THE TUTOR’S EXPEDIENT

“Come in” said the Senior Tutor of St. Boniface: and two scholars came in. (He knew they were scholars, because this was his hour for seeing scholars.) One was a heavy-looking young man in a frock coat and tall hat. The other was a spruce youth, who looked as if nature had intended him for an attorney’s clerk; as, indeed, nature had.

“Scholars, I presume, gentlemen?” inquired the Tutor. The young men bowed. “In what subjects, may I ask? You, sir” (turning to the spruce youth) “Mr. – I forget your name – eh? Oh, thanks – is it Classics? History? Natural Science, perhaps?”

“Oh no, sir; I hold a ‘Daily Thunderer’ Scholarship.”

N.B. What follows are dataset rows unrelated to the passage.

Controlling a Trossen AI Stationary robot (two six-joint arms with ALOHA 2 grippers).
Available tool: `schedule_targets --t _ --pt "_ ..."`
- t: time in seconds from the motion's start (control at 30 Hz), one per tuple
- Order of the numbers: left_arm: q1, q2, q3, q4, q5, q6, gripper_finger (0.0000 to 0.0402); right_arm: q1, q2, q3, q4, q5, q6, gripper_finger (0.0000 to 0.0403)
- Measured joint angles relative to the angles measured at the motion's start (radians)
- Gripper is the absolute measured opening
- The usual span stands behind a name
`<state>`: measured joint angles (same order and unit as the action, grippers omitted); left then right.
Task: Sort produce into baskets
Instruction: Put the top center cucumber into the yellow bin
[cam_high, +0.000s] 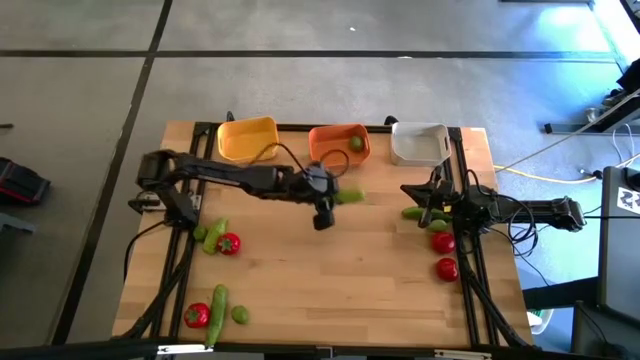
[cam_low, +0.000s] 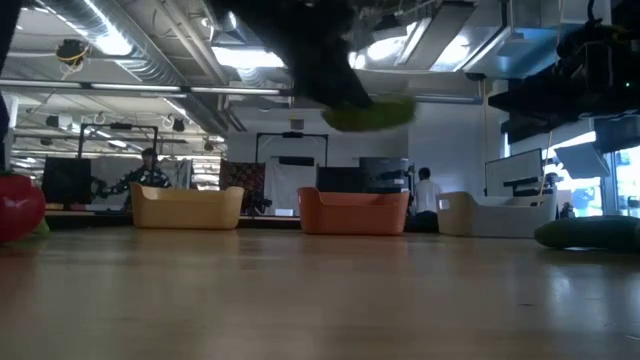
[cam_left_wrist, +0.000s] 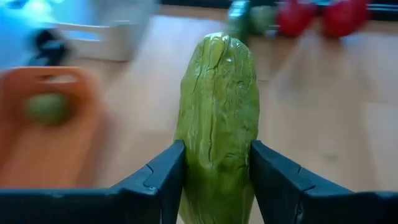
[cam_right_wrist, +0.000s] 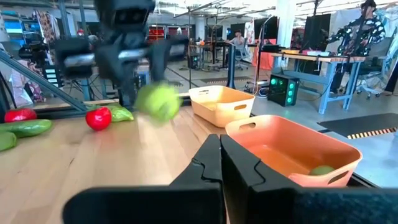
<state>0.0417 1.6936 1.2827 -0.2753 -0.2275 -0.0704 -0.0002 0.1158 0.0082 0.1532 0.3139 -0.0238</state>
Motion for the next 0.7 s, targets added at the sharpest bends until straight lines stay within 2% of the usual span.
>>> schedule_targets --t 0.17,0.4,0.7 --pt "0.044 -0.123 0.000 -0.145 -0.135 0.019 0.0161 0.000 0.000 0.000 0.001 0.000 0.000 0.0000" --pt "0.146 -0.254 -0.005 -0.316 -0.236 -0.009 0.0161 0.000 0.000 0.000 -0.002 0.000 -0.005 0.0000" --pt "0.337 -0.393 -0.173 -0.312 -0.295 -0.082 0.0162 0.000 0.000 0.000 -0.008 0.009 -0.003 0.0000"
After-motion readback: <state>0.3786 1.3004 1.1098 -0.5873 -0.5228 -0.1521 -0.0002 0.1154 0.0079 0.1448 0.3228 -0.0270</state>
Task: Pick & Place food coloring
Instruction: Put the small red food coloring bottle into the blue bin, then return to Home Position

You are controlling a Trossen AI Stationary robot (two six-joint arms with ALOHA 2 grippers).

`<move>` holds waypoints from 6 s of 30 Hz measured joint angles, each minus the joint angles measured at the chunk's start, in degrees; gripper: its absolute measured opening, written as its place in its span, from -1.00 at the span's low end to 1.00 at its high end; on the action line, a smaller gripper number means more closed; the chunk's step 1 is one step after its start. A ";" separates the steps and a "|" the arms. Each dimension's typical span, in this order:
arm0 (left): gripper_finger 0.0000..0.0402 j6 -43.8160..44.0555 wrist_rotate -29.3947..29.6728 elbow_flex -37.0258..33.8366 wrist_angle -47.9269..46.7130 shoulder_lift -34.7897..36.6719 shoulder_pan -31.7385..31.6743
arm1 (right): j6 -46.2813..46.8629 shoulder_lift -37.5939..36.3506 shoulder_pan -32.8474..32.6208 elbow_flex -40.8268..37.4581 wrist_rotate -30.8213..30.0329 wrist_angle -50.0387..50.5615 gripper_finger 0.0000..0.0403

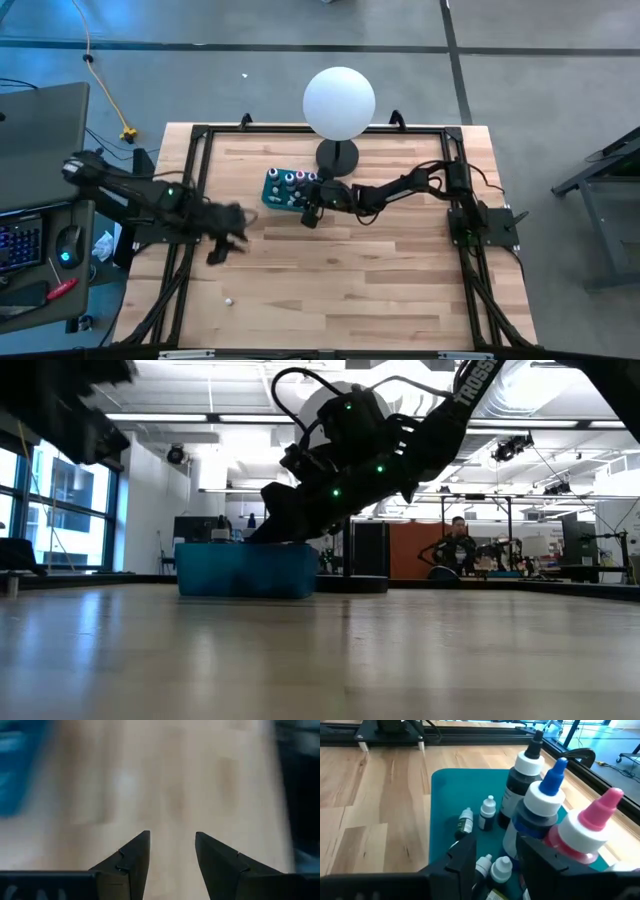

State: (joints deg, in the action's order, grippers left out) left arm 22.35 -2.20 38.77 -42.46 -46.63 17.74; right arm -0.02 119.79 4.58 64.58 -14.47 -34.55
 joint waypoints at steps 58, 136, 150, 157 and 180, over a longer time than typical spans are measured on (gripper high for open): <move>-0.66 -12.36 35.44 -14.68 49.54 -24.33 32.89 | -8.03 -18.69 -6.13 -0.02 -7.34 12.40 -0.34; -0.27 -11.51 19.17 -12.44 10.29 40.97 -25.62 | -10.37 -40.98 -11.32 -0.09 -0.10 49.86 -0.34; -0.27 -10.21 20.72 -25.51 24.77 45.29 -25.62 | 0.79 -50.88 -7.99 -9.12 10.69 44.23 -0.34; -0.27 -10.08 20.78 -25.49 24.18 45.29 -25.62 | 3.26 -68.57 -7.98 -32.56 11.44 20.77 -0.34; -0.27 -10.06 20.74 -25.49 23.87 45.29 -25.62 | 6.06 -114.92 -7.98 -55.87 8.18 35.83 -0.34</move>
State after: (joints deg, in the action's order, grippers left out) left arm 12.29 18.55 13.28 -18.59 -1.34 -7.88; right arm 6.04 4.87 -3.40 8.70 -6.28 1.27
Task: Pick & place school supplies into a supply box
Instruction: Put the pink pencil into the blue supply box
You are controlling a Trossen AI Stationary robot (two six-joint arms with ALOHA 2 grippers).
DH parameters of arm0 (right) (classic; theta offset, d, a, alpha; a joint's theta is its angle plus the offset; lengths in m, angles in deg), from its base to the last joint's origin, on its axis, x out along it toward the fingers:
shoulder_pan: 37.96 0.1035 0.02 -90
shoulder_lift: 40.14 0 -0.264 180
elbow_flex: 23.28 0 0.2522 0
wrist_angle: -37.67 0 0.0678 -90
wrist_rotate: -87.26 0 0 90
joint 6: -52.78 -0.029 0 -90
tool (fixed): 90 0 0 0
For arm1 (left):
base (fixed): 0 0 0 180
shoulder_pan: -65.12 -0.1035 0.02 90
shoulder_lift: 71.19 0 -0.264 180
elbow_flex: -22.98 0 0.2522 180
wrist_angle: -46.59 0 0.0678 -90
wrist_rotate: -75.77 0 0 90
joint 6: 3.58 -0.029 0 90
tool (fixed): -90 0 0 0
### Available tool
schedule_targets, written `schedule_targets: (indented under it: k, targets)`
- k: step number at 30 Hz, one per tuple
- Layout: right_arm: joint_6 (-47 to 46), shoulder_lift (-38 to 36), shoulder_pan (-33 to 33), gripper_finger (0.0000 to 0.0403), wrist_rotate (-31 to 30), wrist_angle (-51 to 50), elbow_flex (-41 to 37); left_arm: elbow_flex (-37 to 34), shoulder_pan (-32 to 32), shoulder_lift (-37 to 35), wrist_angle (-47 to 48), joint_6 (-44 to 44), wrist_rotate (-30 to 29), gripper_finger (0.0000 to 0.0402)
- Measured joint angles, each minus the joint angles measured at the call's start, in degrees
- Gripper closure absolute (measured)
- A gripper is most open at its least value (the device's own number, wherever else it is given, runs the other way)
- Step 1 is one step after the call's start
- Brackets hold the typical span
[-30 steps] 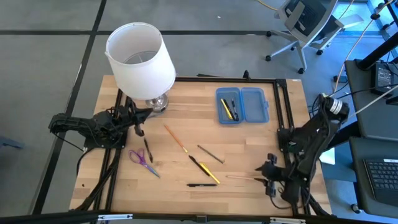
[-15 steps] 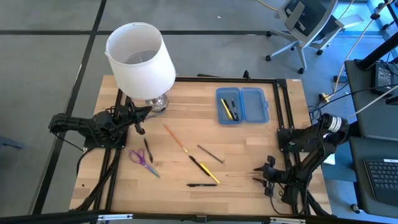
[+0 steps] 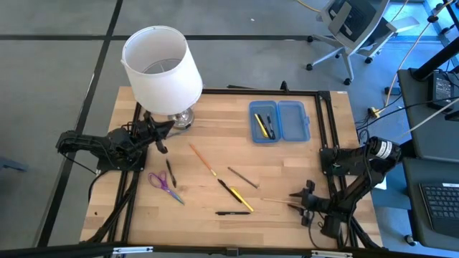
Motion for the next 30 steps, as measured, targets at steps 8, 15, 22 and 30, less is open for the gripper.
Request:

“Exactly: I remember now. You read all through Tit-Bits for a whole year, and the ‘D. T.’ pays you – £l,200, isn’t it? The task is a little dear at the price, it always seemed to me: but still, Tit-Bits– ”

“It isn’t quite that, sir,” put in the youth; “it was for the ‘Encyclop – ’”

(“I knew it was dear at the price,” the Tutor murmured.)

‘“ – ædia Pananglica,’” continued the scholar. “My Scholarship is for reading that. I have it outside, in three packing-cases.”

“The Scholarship?” asked the Tutor, weakly.

“No,” said the scholar; “the ‘Encyclopædia Pananglica.’”

“Well,” the academic dignitary resumed, “and what have you read? To prepare yourself for a university career, I mean.”

“The ‘Encyc – ’”

“Of course, of course; but anything else? I wish to know so as to advise you with respect to the direction of your studies. Have you, for instance, read any Homer?”

“Homer!” the youth replied – “Oh, yes, I know about Homer. There is a picture of Homer, drawn from life, and very well reproduced, among the illustrations of the article ‘Education.’ There is one there of Comenius, too. Homer and Comenius – ”

“Were both educationists, I know,” said the Tutor: “but not, properly speaking, in the same way. However – you have not studied the father of poetry in the original, it would appear. Any Xenophon, perhaps? or Cæsar?”

“I don’t think I know much about Xenophon,” replied the young man, “but I have a friend who failed in Cæsar for the Cambridge Locals, and he said it was pretty easy.”

“Do you know any Greek or Latin at all?”

“Well, as I came along I bought a Delectus: I was told it might be helpful for attaining the highest honours.”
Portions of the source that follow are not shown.